** Directions **
Check each line of the entries below for the word "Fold", and copy out the ones that have it.
####################
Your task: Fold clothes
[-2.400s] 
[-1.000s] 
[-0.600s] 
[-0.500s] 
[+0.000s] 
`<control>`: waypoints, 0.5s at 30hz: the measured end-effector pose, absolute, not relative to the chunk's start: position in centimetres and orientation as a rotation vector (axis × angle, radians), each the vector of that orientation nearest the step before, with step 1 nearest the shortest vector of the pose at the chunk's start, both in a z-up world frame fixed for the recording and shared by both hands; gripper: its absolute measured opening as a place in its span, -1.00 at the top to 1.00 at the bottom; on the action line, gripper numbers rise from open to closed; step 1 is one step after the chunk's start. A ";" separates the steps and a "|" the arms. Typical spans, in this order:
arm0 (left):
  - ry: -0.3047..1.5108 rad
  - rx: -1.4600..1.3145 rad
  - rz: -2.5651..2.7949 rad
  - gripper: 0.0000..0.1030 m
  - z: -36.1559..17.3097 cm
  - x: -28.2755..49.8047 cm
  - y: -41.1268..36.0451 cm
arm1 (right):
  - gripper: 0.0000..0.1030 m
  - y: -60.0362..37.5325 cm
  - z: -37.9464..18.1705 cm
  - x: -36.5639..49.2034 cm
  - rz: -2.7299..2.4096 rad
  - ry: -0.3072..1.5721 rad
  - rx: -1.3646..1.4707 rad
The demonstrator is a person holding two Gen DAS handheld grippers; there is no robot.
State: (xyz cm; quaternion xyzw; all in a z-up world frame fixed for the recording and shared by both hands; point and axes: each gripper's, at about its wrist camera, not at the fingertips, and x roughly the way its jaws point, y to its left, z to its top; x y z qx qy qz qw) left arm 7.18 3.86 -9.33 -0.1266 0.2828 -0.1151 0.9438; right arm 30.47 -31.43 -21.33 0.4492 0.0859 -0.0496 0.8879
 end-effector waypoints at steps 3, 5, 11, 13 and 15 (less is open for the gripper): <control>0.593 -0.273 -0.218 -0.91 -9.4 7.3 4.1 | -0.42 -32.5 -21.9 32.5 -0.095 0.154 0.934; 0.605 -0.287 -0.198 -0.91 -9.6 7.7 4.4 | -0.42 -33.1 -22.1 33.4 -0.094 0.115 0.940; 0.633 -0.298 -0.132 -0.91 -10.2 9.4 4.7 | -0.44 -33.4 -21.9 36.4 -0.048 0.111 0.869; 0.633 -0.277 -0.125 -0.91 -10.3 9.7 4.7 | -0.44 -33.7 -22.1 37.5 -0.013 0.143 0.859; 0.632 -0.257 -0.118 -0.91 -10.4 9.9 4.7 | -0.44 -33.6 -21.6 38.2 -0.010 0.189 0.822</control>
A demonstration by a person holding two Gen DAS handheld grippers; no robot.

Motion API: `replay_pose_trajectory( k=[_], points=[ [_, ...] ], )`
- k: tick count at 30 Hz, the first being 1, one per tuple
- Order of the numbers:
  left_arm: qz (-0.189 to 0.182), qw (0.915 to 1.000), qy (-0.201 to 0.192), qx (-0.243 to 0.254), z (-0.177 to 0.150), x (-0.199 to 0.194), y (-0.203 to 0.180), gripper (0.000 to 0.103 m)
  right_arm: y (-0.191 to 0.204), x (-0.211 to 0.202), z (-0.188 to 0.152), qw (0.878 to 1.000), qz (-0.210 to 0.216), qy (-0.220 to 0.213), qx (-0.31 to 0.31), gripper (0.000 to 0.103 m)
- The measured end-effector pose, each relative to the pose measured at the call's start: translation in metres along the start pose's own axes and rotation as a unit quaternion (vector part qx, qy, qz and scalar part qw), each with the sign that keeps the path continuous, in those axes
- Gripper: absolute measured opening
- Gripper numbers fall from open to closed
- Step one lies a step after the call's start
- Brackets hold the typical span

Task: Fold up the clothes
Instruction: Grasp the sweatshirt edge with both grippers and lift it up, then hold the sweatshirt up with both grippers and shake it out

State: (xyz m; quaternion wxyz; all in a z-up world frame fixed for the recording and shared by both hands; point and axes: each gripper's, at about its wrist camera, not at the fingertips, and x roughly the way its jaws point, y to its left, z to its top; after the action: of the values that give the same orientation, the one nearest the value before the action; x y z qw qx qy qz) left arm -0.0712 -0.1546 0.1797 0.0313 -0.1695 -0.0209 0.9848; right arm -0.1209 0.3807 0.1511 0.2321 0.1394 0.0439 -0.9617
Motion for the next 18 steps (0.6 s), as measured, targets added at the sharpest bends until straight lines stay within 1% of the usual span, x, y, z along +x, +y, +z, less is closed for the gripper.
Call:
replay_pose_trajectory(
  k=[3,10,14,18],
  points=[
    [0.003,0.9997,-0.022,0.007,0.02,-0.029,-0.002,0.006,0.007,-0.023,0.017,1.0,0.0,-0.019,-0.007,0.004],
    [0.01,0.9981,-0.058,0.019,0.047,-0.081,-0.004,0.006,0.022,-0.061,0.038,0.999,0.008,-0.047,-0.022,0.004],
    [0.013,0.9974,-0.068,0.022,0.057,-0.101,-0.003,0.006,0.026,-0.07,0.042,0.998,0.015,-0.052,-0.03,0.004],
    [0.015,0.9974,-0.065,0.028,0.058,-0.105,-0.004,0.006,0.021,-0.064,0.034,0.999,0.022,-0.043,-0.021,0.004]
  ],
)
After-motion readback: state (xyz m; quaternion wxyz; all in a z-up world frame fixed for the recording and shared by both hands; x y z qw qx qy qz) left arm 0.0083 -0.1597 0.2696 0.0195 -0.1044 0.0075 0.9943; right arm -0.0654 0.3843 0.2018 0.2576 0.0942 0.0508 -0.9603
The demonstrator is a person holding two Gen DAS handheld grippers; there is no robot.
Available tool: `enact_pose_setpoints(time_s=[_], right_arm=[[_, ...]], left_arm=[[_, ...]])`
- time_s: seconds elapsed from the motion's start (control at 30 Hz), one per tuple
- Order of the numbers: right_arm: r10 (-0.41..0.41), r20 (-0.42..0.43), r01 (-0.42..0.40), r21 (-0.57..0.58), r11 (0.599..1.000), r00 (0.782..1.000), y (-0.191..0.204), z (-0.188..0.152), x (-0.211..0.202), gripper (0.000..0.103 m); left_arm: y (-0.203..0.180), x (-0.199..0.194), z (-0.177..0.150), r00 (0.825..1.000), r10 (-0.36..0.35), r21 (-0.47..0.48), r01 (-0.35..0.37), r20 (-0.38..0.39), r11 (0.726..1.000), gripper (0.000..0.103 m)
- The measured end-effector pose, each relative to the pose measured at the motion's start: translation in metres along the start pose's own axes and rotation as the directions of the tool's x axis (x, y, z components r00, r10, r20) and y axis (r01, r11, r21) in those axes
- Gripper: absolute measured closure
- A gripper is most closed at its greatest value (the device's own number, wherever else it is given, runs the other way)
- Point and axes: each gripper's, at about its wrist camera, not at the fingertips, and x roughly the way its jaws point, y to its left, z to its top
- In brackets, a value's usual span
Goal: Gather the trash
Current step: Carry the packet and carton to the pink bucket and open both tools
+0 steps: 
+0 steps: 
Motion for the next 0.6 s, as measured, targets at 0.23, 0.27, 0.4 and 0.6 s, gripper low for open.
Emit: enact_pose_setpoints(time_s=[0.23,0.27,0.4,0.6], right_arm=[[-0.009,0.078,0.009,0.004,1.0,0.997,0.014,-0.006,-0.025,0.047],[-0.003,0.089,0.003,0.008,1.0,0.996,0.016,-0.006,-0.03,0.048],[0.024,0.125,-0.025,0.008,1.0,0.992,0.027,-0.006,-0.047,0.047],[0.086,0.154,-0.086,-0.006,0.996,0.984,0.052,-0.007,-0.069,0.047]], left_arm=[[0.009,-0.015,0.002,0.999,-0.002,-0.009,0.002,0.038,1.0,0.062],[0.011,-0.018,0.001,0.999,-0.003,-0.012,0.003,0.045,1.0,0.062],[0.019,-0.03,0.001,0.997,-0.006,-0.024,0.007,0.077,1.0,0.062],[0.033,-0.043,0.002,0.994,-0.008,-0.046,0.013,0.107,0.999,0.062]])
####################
** Solution for this exercise **
Your task: Fold clothes
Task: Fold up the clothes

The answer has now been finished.